O Cade (Conselho Administrativo de Defesa Econômica) vai levar a plenário a análise de uma proposta de operação prévia entre a MSC e Maersk que abre caminho para as duas companhias disputarem o leilão do Tecon (Terminal de Contêineres) 10, no Porto de Santos.
A manobra combinada entre as operadoras estabelece que, se uma das duas vencer a disputa, venderá para a outra a sua participação no BTP (Brasil Terminal Portuário), de modo a cumprir a obrigação de desinvestimentos em ativos no Porto prevista para a vencedora do leilão. Subsidiárias de MSC e Maersk administram o terminal em conjunto e terão que se desfazer da participação no ativo caso vençam a disputa do Tecon.
A proposta havia sido aprovada por unanimidade pela Superintendência-Geral do Cade em 17 de agosto, mas o presidente do Conselho, Diogo Thomson de Andrade, determinou que o caso seja direcionado para o colegiado. Ainda não há data para a análise.
Ao determinar o envio para plenário, Thomson apontou riscos de governança na aprovação da operação. O 1º seria a ausência de um “prazo” para a execução da solução. A lei brasileira e o Regimento do Conselho não estabelecem período de validade para decisões que aprovam atos de concentração. Como o leilão do Tecon 10 ainda não tem sem cronograma definitivo, o conselheiro avalia que aprovar as operações de forma incondicional em 2026 daria às empresas o direito de executá-las anos mais tarde, quando as condições de concorrência do Porto de Santos poderão estar diferentes.
“Sua consumação está subordinada a eventos futuros e incertos, sem horizonte temporal definido, enquanto a autorização concorrencial, uma vez concedida, não está sujeita a prazo decadencial que assegure a correspondência entre o cenário examinado pelo Cade e aquele existente no momento da efetiva implementação das operações”, diz o conselheiro.
Em sua decisão, Thomson também manifesta preocupação com a competência do Cade de analisar futuramente a concentração no terminal. Ele afirma ser necessário garantir que, caso um dos grupos vença o leilão do Tecon 10, a nova configuração concorrencial resultante possa ser submetida à apreciação prévia do órgão.

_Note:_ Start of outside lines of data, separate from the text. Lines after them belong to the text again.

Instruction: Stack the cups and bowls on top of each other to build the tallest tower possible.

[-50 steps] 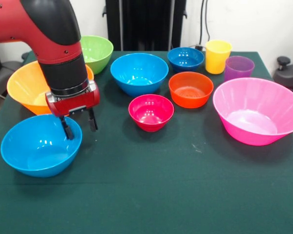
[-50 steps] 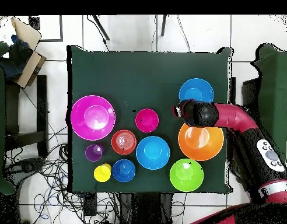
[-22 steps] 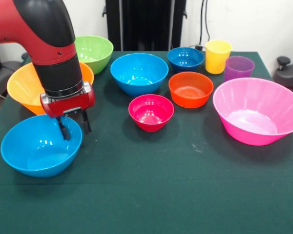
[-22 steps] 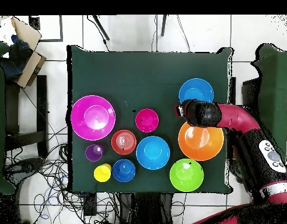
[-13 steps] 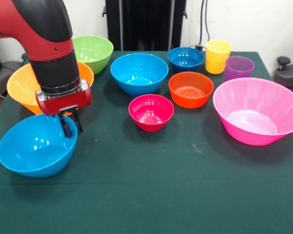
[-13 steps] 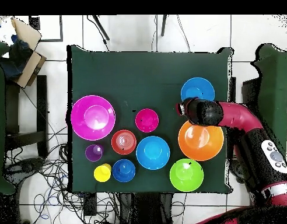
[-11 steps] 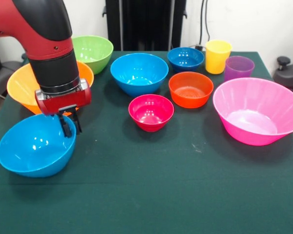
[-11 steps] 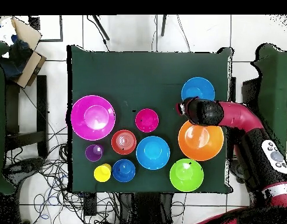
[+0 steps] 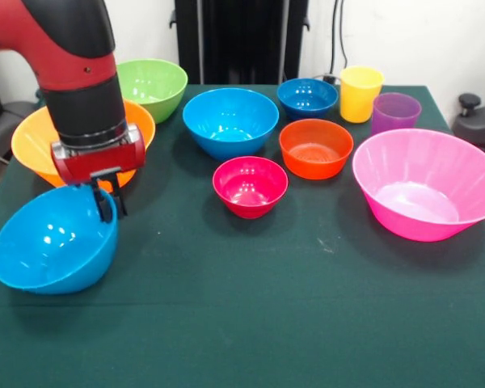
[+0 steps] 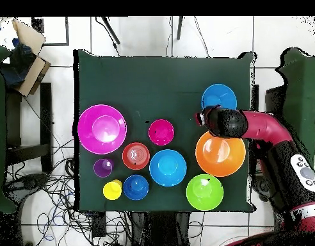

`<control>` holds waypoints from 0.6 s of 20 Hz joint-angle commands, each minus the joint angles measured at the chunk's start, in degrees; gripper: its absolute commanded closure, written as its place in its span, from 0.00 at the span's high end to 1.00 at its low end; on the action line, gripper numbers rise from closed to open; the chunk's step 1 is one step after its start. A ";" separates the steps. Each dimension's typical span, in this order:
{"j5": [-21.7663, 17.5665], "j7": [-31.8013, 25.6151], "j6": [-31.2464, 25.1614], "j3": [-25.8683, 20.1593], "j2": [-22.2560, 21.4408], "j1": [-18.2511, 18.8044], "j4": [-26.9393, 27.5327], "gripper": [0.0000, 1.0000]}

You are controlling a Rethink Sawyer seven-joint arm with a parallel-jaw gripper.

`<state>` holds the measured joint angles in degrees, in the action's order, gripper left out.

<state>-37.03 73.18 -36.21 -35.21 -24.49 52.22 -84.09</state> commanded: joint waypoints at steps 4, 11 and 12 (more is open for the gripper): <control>1.35 2.44 -3.83 2.35 -8.13 -3.33 -8.40 0.00; 4.18 2.76 -6.67 2.31 -14.02 -3.98 -11.51 0.00; 4.32 2.83 -6.63 2.44 -14.22 -4.08 -11.74 0.00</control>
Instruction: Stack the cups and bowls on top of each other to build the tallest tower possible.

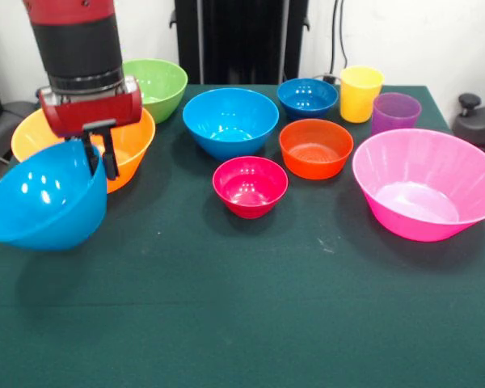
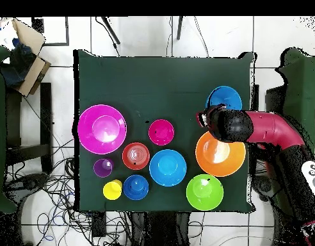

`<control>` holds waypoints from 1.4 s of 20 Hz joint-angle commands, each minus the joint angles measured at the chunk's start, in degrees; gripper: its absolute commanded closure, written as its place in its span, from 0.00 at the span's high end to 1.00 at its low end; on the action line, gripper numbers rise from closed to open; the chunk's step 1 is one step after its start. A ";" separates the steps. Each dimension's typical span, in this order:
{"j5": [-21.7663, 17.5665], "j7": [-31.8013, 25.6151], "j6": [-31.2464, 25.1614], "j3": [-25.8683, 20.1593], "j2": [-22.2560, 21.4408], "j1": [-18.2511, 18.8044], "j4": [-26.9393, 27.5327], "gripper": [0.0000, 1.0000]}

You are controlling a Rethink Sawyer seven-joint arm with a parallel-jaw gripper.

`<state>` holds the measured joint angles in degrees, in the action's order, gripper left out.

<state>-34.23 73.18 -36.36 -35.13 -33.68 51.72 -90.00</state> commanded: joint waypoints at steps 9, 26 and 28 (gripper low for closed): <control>3.45 4.35 -7.51 3.52 -9.26 -5.37 -8.25 0.00; 8.59 13.64 -3.37 10.35 -20.99 -11.60 -19.89 0.00; 9.36 14.19 -3.20 10.87 -21.90 -12.26 -20.93 0.00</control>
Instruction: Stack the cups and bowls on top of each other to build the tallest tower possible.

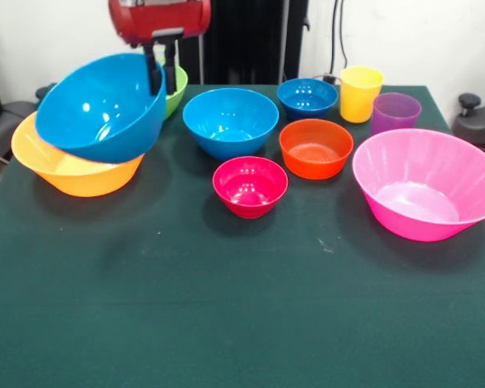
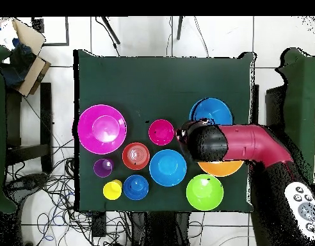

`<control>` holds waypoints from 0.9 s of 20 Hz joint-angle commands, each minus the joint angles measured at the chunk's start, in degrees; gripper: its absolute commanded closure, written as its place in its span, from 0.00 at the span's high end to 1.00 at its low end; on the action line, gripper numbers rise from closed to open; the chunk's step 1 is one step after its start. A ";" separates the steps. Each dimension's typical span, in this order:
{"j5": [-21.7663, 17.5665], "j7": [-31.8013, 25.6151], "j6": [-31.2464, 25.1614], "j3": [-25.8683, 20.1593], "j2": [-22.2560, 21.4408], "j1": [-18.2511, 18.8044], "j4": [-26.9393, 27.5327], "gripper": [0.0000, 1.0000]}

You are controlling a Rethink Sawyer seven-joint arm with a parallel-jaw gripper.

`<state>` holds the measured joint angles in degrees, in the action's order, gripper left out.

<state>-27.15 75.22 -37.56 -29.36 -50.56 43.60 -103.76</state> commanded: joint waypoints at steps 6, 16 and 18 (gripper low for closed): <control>3.92 14.03 -1.33 6.91 -8.25 -6.19 -10.23 0.00; 4.47 20.17 1.65 11.45 -13.35 -10.72 -15.77 0.00; 4.05 21.05 1.92 12.54 -14.16 -11.54 -16.14 0.00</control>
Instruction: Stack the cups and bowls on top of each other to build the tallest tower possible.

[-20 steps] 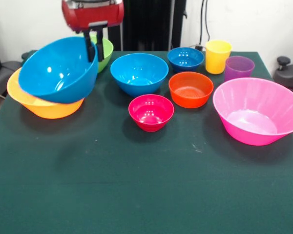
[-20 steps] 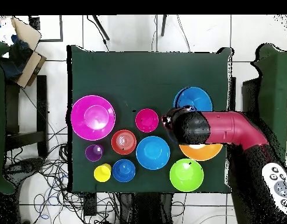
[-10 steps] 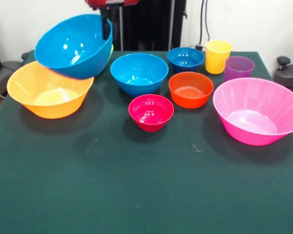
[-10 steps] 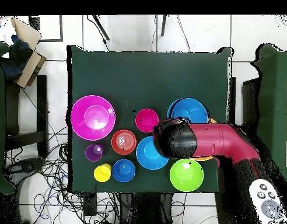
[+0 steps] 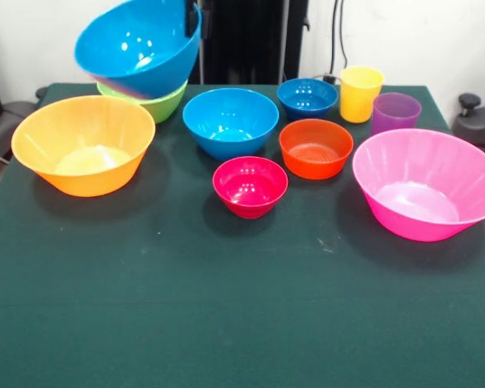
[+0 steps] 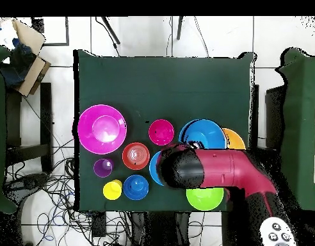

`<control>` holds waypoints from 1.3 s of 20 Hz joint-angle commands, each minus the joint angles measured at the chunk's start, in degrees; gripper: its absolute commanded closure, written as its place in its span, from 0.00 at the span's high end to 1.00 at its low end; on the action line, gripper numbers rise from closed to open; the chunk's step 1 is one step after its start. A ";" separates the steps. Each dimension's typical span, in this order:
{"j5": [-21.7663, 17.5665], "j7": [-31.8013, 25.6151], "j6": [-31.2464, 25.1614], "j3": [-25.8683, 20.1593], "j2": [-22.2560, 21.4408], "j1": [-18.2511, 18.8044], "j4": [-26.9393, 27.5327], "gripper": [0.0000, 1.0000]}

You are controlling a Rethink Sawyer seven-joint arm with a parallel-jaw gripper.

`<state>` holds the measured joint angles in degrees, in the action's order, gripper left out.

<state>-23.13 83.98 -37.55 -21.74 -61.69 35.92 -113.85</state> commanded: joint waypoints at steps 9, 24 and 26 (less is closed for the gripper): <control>-2.71 19.34 7.34 9.72 0.29 -8.73 -5.68 0.00; -1.58 27.33 17.87 14.15 9.12 -15.95 -6.52 0.00; -1.56 27.81 18.03 14.49 9.33 -16.55 -6.53 0.00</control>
<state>-23.14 103.41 -22.27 -9.15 -57.35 21.74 -116.88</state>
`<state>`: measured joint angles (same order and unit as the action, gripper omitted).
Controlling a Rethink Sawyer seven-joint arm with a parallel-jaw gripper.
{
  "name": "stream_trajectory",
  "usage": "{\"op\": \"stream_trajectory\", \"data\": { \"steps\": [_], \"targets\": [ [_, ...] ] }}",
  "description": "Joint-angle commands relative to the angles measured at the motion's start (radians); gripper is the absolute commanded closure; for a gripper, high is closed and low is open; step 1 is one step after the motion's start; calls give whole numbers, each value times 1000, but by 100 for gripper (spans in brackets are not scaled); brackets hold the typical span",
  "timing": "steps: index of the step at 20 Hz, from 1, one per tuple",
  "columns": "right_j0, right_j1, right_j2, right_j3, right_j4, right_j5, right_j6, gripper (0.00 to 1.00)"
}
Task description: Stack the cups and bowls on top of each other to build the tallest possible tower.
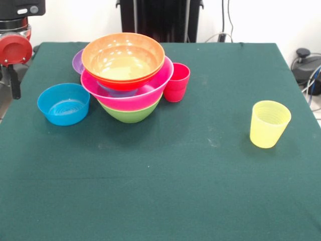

“Ao mesmo tempo em que a eventual obtenção do direito de exploração do Tecon 10 constitui elemento determinante da estrutura concebida pelas Requerentes, não é possível assegurar, neste momento, que ela estará sujeita ao controle prévio do Cade”, afirma.
O conselheiro determinou que sejam analisados pelo colegiado do Cade:
- prazo – fixação de prazo de eficácia da decisão de aprovação pelo Cade. Se o período expirar e as operações não tenham sido consumadas, a implementação dependerá de nova apreciação pelo Conselho;
- fiscalização – submissão prévia ao Cade de eventual obtenção do direito de exploração do Tecon 10 a qualquer das partes ou dos grupos econômicos envolvidos.
ENTENDA
A proposta de operação prévia entre a MSC e Maersk foi aprovada pela Superintendência-Geral do Cade em 17 de agosto. A decisão resolve um impasse relacionado à participação das empresas no BTP (Brasil Terminal Portuário), atualmente controlado por subsidiárias das duas companhias.
O negócio aprovado pela área técnica do Conselho busca atender a uma diretriz apresentada pela Casa Civil, que recomendou a realização do leilão sem restrições, desde que empresas que já tenham operações no Porto de Santos concordem em se desfazer dos seus ativos no terminal. A exigência poderia impedir a participação de MSC e Maersk, que já operam o BTP.
A solução que recebeu aval da área técnica do Conselho estabelece uma saída para as duas empresas e permite que pelo menos uma das duas, caso vença o leilão do Tecon-10, possa adquirir o novo ativo.
O acordo determina que uma deverá vender a participação no BTP à outra em caso de vitória no certame, enquanto a operadora que não vencer o leilão ficará com a totalidade do terminal:
- Caso a MSC vença o leilão, a Maersk deverá ficar com a participação da MSC no BTP;
- Caso a Maersk saia vencedora, a MSC ficará com a participação da Maersk no terminal.
ICTSI QUESTIONA
O arranjo em análise no Cade é uma derrota para a operadora portuária filipina ICTSI (International Container Terminal Services Inc), que administra o porto de Suape, em Pernambuco.
A companhia havia protocolado no Conselho um pedido para ser a terceira parte interessada no processo entre MSC e Maersk. A empresa alega que a ação representa uma divisão prévia do mercado portuário entre os 2 maiores armadores do mundo.
A ICTSI afirma que o processo de desinvestimento de uma das operadoras não seria viável a tempo da assinatura do contrato do Tecon Santos 10 e poderia levar de 2 a 3 anos, o que faria com que as duas empresas operassem contêineres no porto simultaneamente enquanto o novo terminal estivesse em construção.